- [WORK ITEM]
In the data that follows, give the number of lines containing the word "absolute". Offer no additional comment.

- [GIVEN INFORMATION]
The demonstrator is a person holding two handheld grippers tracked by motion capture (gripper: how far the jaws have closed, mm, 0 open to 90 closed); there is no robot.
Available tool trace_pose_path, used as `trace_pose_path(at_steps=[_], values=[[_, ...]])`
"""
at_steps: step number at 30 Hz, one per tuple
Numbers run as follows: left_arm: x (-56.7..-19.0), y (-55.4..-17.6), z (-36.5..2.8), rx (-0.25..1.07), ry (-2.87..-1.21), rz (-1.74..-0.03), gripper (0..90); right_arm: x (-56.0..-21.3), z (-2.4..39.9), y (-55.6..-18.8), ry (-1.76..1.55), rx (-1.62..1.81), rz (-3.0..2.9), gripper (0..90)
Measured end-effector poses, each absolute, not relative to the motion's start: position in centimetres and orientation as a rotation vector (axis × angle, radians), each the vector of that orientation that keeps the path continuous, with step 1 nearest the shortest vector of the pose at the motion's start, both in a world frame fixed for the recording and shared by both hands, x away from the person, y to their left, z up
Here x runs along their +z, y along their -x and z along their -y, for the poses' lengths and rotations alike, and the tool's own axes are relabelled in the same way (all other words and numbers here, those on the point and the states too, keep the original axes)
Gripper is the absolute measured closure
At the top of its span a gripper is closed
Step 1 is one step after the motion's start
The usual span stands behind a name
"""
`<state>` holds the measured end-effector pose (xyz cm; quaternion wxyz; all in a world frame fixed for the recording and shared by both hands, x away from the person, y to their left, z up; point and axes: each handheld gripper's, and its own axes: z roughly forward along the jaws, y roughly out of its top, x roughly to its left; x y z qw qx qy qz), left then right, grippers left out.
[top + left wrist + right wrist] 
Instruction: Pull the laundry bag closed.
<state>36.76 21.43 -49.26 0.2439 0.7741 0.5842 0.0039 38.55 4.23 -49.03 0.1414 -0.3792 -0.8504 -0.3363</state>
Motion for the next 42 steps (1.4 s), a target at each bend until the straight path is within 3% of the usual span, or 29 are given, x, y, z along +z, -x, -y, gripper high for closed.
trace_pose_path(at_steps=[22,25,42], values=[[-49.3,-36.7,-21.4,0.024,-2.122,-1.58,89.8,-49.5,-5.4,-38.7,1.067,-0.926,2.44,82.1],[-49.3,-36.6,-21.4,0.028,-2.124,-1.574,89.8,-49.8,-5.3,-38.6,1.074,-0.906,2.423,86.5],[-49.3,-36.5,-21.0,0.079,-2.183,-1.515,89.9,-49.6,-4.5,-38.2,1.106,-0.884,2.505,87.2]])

- [SOLUTION TO THIS PROBLEM]
2